__WHAT YOU SHOULD DO__: Could you retype all of the records exactly, leaving out every picture?

__EXCERPTED DATA__:
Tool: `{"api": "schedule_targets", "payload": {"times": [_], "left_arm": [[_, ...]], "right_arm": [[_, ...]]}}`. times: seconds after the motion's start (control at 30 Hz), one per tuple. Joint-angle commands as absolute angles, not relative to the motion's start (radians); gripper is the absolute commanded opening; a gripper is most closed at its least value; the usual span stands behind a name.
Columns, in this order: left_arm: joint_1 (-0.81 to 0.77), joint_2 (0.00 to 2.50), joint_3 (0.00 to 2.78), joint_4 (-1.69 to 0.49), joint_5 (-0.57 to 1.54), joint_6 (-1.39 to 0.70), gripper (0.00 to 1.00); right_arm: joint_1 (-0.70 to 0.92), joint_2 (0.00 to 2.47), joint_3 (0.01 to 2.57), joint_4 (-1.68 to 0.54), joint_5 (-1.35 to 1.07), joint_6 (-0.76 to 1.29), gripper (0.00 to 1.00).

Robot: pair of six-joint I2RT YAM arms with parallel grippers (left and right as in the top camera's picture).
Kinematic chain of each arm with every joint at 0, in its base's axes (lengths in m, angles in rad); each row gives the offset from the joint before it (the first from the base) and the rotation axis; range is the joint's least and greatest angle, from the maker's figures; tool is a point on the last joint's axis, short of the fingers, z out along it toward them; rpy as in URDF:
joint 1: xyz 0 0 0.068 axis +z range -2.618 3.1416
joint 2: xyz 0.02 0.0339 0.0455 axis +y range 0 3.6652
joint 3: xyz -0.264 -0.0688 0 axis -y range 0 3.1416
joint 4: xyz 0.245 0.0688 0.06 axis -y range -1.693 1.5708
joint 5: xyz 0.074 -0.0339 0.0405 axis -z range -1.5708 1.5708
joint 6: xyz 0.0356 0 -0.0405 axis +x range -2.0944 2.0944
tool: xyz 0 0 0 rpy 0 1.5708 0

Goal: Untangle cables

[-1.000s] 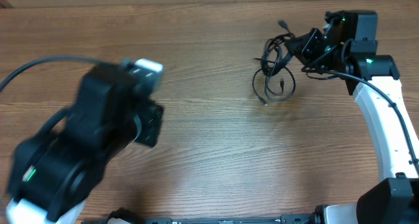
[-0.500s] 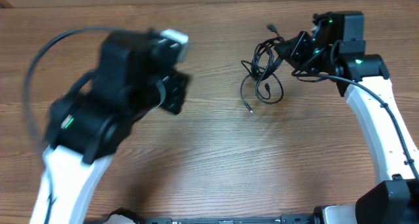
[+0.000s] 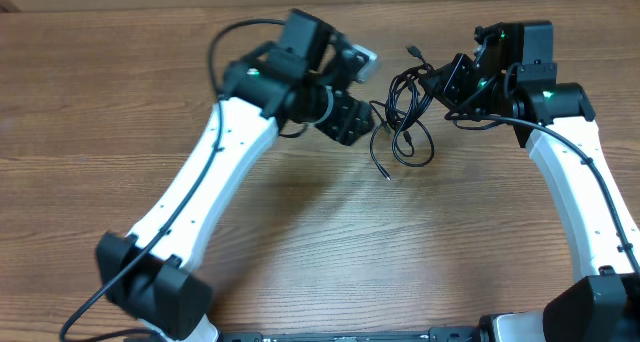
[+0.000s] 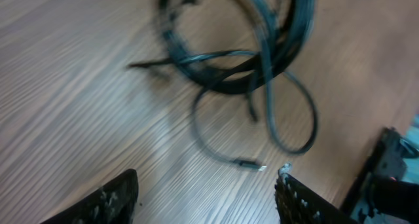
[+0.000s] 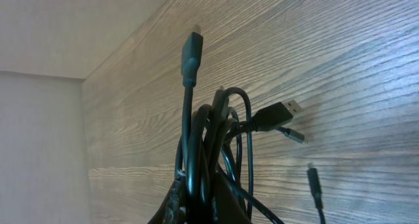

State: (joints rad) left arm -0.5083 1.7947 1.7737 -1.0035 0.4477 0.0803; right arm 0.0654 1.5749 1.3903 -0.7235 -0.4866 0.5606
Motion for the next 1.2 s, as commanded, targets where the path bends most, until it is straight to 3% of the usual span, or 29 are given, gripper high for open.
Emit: {"api": "schedule_targets", "payload": {"times": [0.0,0.17,0.6,0.7,0.73,0.8,0.83,1.0,1.17], "left_arm": [[-0.547,1.818,1.781,-0.966,0.556,0.136,0.68],[-0.571,1.823,1.782,-0.928,0.556,0.142,0.70],[-0.571,1.823,1.781,-0.913,0.559,0.157,0.68],[-0.571,1.823,1.781,-0.900,0.559,0.157,0.53],[-0.571,1.823,1.781,-0.897,0.559,0.157,0.43],[-0.571,1.824,1.781,-0.892,0.559,0.157,0.09],[-0.571,1.824,1.781,-0.892,0.559,0.157,0.04],[-0.569,1.815,1.789,-0.927,0.559,0.156,0.04],[-0.530,1.728,1.885,-1.117,0.547,0.130,0.04]], "right_arm": [[0.071,1.554,1.408,-0.711,-0.543,0.542,0.04],[0.083,1.551,1.408,-0.635,-0.695,0.541,0.04],[0.085,1.549,1.408,-0.615,-0.765,0.556,0.04],[0.085,1.548,1.408,-0.614,-0.773,0.556,0.04],[0.085,1.549,1.408,-0.614,-0.778,0.556,0.04],[0.085,1.548,1.408,-0.614,-0.788,0.556,0.04],[0.085,1.549,1.408,-0.614,-0.788,0.556,0.04],[0.085,1.549,1.408,-0.615,-0.787,0.546,0.04],[0.083,1.549,1.408,-0.619,-0.748,0.540,0.04]]}}
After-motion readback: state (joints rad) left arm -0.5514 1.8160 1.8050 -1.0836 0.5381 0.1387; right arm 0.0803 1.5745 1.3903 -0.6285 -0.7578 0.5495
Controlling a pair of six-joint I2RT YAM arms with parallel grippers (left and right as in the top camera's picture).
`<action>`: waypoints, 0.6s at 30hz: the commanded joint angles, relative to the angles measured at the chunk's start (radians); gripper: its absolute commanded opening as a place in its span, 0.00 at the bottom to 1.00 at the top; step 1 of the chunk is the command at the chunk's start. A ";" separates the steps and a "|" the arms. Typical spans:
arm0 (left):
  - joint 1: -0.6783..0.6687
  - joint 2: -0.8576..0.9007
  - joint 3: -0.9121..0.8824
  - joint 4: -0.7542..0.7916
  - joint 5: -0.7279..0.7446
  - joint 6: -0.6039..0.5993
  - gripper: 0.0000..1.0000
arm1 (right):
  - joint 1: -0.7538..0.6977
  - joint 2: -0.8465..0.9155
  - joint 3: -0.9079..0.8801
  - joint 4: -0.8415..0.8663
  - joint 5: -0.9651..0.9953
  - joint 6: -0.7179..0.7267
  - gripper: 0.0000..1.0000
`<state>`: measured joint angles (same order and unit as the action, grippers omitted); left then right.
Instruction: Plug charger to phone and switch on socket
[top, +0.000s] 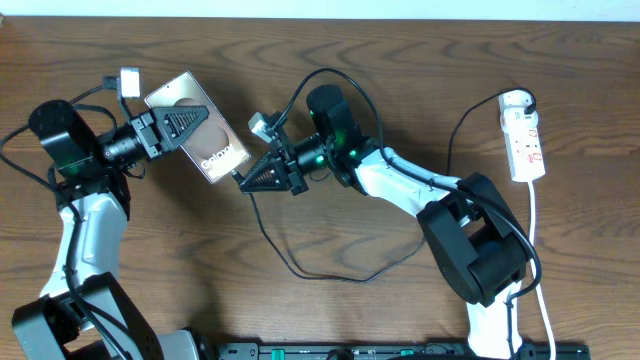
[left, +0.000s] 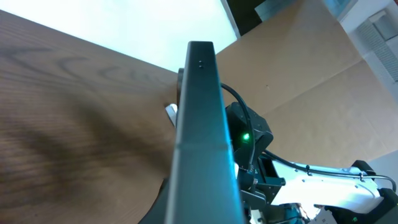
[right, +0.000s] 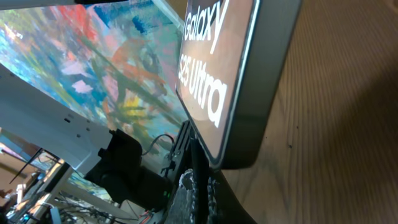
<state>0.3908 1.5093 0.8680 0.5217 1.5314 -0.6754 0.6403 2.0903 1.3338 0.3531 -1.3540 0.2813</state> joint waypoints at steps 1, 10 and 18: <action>-0.004 -0.011 0.001 0.003 0.042 0.018 0.07 | -0.018 -0.014 0.006 0.030 0.015 0.034 0.01; -0.004 -0.011 0.001 0.002 0.042 0.018 0.08 | -0.011 -0.014 0.006 0.156 0.009 0.138 0.01; -0.004 -0.011 0.001 0.002 0.042 0.018 0.08 | -0.010 -0.014 0.006 0.154 0.009 0.172 0.01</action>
<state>0.3923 1.5093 0.8680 0.5236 1.5166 -0.6788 0.6380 2.0907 1.3228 0.4911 -1.3693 0.4232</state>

__EXPECTED ANSWER__:
Tool: `{"api": "schedule_targets", "payload": {"times": [_], "left_arm": [[_, ...]], "right_arm": [[_, ...]]}}`. times: seconds after the motion's start (control at 30 Hz), one per tuple. Joint-angle commands as absolute angles, not relative to the motion's start (radians); gripper is the absolute commanded opening; a gripper is most closed at its least value; the usual span stands behind a name.
Columns, in this order: left_arm: joint_1 (-0.81 to 0.77), joint_2 (0.00 to 2.50), joint_3 (0.00 to 2.78), joint_4 (-1.69 to 0.49), joint_5 (-0.57 to 1.54), joint_6 (-1.39 to 0.70), gripper (0.00 to 1.00); right_arm: joint_1 (-0.70 to 0.92), joint_2 (0.00 to 2.47), joint_3 (0.01 to 2.57), joint_4 (-1.68 to 0.54), joint_5 (-1.35 to 1.07), joint_6 (-0.76 to 1.29), gripper (0.00 to 1.00).

Robot: pair of six-joint I2RT YAM arms with parallel grippers (left and right as in the top camera's picture).
Kinematic chain of each arm with every joint at 0, in its base's axes (lengths in m, angles in rad); each row gives the offset from the joint before it (the first from the base) and the rotation axis; range is the joint's least and greatest angle, from the maker's figures; tool is a point on the last joint's axis, short of the fingers, z out along it toward them; rpy as in URDF:
joint 1: xyz 0 0 0.068 axis +z range -2.618 3.1416
joint 2: xyz 0.02 0.0339 0.0455 axis +y range 0 3.6652
joint 3: xyz -0.264 -0.0688 0 axis -y range 0 3.1416
joint 4: xyz 0.245 0.0688 0.06 axis -y range -1.693 1.5708
joint 5: xyz 0.074 -0.0339 0.0405 axis -z range -1.5708 1.5708
joint 6: xyz 0.0356 0 -0.0405 axis +x range -2.0944 2.0944
tool: xyz 0 0 0 rpy 0 1.5708 0

Goal: Untangle cables

[-1.000s] 
[-0.500s] 
[+0.000s] 
[+0.000s] 
[+0.000s] 

State: (joints rad) left arm -0.5083 1.7947 1.7737 -1.0035 0.4477 0.0803; right arm 0.0654 1.5749 1.3903 -0.7235 -0.4866 0.5606
Motion for the next 1.2 s, as commanded, targets where the path bends most, until it is straight to 3% of the usual span, or 29 are given, gripper high for open.
Emit: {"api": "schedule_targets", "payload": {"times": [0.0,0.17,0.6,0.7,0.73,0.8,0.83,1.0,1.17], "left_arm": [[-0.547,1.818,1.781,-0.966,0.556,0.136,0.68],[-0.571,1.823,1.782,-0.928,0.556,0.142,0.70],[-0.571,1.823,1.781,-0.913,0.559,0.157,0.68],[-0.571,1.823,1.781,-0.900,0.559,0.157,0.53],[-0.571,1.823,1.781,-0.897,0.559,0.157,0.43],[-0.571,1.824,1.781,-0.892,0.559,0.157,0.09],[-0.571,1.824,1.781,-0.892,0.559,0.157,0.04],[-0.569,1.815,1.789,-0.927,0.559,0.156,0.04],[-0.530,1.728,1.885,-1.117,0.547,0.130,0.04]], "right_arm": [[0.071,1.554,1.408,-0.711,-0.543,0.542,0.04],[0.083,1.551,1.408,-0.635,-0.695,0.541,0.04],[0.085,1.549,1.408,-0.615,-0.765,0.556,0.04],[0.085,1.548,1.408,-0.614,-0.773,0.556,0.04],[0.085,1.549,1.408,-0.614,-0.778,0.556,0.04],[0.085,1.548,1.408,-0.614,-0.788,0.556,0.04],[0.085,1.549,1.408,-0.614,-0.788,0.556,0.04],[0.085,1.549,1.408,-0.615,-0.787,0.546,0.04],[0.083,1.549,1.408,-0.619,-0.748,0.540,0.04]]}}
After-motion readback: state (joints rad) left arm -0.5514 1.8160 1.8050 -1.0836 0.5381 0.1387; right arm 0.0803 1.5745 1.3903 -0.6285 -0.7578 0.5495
Controlling a pair of six-joint I2RT YAM arms with parallel grippers (left and right as in the top camera's picture).
`<action>`: waypoints, 0.6s at 30hz: the commanded joint angles, relative to the angles measured at the chunk's start (radians); gripper: its absolute commanded opening as a place in its span, 0.00 at the bottom to 1.00 at the top; step 1 of the chunk is the command at the chunk's start. A ";" separates the steps and a "|" the arms. Typical spans:
arm0 (left):
  - joint 1: -0.6783..0.6687
  - joint 2: -0.8576..0.9007
  - joint 3: -0.9121..0.8824
  - joint 4: -0.7542..0.7916
  - joint 5: -0.7279..0.7446
  - joint 6: -0.6039..0.5993
  - gripper: 0.0000..1.0000
arm1 (right):
  - joint 1: -0.7538..0.6977
  - joint 2: -0.8465..0.9155
  - joint 3: -0.9079..0.8801
  - joint 4: -0.8415..0.8663
  - joint 5: -0.9651..0.9953
  - joint 6: -0.7179..0.7267
  - gripper: 0.0000..1.0000
`<state>`: measured joint angles (same order and unit as the action, grippers omitted); left then right.
Instruction: Plug charger to phone and switch on socket
[top, +0.000s] 
[left, +0.000s] 
[right, +0.000s] 
<state>0.3908 1.5093 0.8680 0.5217 1.5314 -0.6754 0.6403 2.0903 1.3338 0.3531 -1.3540 0.2813</state> joint waypoints at steps 1, 10 and 18: <action>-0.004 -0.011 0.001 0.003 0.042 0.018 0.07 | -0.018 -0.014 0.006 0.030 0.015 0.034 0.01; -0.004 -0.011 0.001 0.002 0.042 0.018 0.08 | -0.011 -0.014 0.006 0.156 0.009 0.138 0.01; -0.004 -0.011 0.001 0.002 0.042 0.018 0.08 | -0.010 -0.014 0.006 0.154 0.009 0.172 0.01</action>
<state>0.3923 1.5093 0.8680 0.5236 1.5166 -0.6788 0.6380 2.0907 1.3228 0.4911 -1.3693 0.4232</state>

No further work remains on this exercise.